双子をトラックにのせたまま爆発物検査
双子をのせたトラックは、1月27日(火)午後1時30分頃、上野動物園を出発した。出発後、福田園長は輸送について「動物の輸送全般に言えることですが、1番心配なのは、車が移動している最中に暴れたり、パニックになったりして、動物の体温が急上昇してしまうことです。そうしたことがないように、事前に十分準備をしますし、また、寒い時期を選ぶといったことをしています。動物を扱っている方は、その辺りをよく承知していて、念を押す形になりますけれども、今回もドライバーなど関係される皆様によろしくお願いしますと確認しました」と語った。
トラックは阪急阪神エクスプレスによって手配された。同社は、上野動物園と中国の間の全てのパンダ輸送に関わっている。今回も上野動物園から中国・四川省の成都天府空港までの輸送をサポートした。

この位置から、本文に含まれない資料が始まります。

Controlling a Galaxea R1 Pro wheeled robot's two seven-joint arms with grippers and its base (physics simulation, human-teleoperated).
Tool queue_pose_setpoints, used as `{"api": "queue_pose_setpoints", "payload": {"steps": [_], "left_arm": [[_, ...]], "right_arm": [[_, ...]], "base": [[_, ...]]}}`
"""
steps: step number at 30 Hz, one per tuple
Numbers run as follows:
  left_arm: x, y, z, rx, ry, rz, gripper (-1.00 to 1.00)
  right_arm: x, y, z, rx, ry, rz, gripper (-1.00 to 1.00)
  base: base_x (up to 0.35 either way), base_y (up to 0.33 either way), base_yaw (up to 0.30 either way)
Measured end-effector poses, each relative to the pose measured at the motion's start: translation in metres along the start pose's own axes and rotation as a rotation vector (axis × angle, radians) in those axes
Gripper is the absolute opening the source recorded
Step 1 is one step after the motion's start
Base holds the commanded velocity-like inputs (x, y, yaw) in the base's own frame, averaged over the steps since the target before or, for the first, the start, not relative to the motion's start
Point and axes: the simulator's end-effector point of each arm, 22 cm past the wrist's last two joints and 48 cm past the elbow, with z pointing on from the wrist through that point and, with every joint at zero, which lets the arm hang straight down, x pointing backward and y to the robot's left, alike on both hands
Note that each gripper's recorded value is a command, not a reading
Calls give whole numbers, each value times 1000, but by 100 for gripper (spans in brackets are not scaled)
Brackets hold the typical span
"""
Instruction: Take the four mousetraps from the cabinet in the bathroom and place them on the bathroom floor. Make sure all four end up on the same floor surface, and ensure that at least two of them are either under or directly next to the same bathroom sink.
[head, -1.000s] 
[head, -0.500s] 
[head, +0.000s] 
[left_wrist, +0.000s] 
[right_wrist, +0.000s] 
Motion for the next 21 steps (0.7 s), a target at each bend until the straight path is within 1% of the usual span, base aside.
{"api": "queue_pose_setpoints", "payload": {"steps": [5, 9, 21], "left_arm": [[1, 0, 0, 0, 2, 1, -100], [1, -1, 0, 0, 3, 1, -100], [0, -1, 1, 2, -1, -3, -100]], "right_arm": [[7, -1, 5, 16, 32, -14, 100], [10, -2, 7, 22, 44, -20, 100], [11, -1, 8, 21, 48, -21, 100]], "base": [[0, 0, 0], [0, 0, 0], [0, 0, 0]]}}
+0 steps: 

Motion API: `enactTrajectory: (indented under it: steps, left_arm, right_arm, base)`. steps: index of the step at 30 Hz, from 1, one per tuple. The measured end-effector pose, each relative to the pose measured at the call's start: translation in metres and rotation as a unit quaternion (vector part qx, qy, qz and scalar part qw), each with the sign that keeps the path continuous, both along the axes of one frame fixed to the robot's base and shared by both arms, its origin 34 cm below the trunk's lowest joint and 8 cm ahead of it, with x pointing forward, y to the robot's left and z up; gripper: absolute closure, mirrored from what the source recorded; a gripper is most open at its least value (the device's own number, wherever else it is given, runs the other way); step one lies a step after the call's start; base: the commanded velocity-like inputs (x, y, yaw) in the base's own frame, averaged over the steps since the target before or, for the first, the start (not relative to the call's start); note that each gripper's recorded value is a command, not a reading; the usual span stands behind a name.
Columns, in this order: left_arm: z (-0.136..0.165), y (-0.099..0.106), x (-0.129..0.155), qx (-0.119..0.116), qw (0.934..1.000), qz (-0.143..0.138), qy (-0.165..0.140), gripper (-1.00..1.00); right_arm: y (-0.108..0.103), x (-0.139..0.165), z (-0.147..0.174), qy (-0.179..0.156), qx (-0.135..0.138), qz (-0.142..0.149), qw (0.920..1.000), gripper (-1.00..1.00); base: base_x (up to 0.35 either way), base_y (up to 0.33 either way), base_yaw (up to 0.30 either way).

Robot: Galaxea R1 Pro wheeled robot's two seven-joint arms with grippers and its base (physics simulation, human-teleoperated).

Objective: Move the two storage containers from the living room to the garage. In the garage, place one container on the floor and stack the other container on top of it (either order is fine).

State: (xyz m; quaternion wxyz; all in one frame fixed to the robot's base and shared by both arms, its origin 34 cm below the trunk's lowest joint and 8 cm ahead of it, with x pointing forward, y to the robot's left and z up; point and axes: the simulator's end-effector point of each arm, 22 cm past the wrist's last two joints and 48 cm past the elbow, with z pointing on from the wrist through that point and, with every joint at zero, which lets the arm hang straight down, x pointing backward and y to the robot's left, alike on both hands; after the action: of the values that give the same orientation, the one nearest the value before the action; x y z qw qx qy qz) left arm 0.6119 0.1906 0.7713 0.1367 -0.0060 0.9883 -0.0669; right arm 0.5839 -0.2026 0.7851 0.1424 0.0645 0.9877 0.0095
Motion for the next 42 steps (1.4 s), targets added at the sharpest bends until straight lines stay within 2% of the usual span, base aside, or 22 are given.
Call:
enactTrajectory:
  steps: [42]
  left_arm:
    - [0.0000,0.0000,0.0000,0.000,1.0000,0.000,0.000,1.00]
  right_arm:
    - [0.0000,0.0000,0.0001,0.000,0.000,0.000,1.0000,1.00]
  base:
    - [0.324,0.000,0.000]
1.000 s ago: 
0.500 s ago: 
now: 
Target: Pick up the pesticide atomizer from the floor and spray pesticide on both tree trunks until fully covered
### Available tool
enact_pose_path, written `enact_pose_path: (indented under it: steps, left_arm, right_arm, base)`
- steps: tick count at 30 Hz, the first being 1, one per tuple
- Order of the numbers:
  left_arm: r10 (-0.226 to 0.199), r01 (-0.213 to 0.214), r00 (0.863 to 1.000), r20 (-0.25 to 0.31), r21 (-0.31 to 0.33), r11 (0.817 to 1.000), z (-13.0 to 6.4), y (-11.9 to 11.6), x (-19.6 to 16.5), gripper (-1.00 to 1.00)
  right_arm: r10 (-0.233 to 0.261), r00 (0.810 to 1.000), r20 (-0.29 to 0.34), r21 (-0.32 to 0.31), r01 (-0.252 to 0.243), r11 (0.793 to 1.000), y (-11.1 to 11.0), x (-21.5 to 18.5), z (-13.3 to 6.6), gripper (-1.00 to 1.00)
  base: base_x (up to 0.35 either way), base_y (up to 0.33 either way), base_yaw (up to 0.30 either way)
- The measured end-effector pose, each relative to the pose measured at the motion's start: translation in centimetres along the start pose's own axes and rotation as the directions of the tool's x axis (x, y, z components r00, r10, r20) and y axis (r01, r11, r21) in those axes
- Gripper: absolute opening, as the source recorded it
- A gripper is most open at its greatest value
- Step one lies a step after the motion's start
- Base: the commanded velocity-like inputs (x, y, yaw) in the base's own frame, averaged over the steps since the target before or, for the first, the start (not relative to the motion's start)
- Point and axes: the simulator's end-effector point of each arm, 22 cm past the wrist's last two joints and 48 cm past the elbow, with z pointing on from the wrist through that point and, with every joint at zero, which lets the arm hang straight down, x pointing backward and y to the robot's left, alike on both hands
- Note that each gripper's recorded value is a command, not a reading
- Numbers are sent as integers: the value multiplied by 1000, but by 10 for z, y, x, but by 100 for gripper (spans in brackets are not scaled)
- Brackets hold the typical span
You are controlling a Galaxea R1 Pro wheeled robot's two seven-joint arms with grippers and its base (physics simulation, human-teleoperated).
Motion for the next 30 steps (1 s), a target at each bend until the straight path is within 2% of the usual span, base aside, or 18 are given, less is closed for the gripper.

トラックは午後3時頃に成田空港の保税蔵置場に到着。ここで、双子をトラックにのせたまま爆発物検査と輸出通関を済ませた。その後、別の建物に移動して、双子の入った輸送箱をトラックから輸送機材に積み替え、貨物機に搭載した。この貨物機は、中国・四川航空のチャーター便だ。ちなみにシャンシャン、リーリーとシンシンは中国・順豊航空の貨物機(チャーター便)を使ったが、今回は上野動物園の要望で四川航空を利用した。
貨物機には、双子を安心させるため、上野動物園の飼育係1人が同乗。中国ジャイアントパンダ保護研究センターから事前に来日していた経験豊かな獣医師1人も同乗した。この2人以外の関係者は、別の航空機で中国に行った。上野動物園は、同センターと日ごろから情報を共有している。そのため同センターの専門家は「2頭の状況について、よく理解していると思いますが、改めて職員が行った折に対面して、細かな情報を伝えることになると思います」と福田園長は1月27日(火)に話していた。
なお、中国へ向かうときに双子にあげた食べ物と、双子を運んだ乗り物の温度を筆者が上野動物園に尋ねたところ、成田空港で与えたのはリンゴとパンダ団子(それ以降の給餌は非開示)、トラック内と貨物機内の温度は「いずれも10~15℃の範囲になるよう調整しました」(同園の職員)とのことだ。
消毒などの検疫準備完了
双子をのせた貨物機は、1月27日(火)午後8時頃に飛び立ち、予定通り約6時間後の1月28日(水)午前2時頃(現地時間は午前1時頃)、成都天府空港に到着した。中国側の手続きを終えた後、双子をのせたトラックは、成都天府空港から約200km離れた雅安基地へ。日本時間で午前6時頃(現地時間で午前5時頃)に到着して、雅安基地の検疫施設に入った。
中国ジャイアントパンダ保護研究センターは、双子が環境に早く適応して、検疫を終えられるように、動物舎の消毒などの検疫準備を完了させておいたと1月28日にWeiboで発信した。双子が検疫を終えた後は、気候や食べ物、飼育員の言語といった環境に適応する期間が設けられ、その後、一般公開となる見通しだ。双子がどこの飼育施設で、いつ公開されるかは、現時点で明確には決まっていない。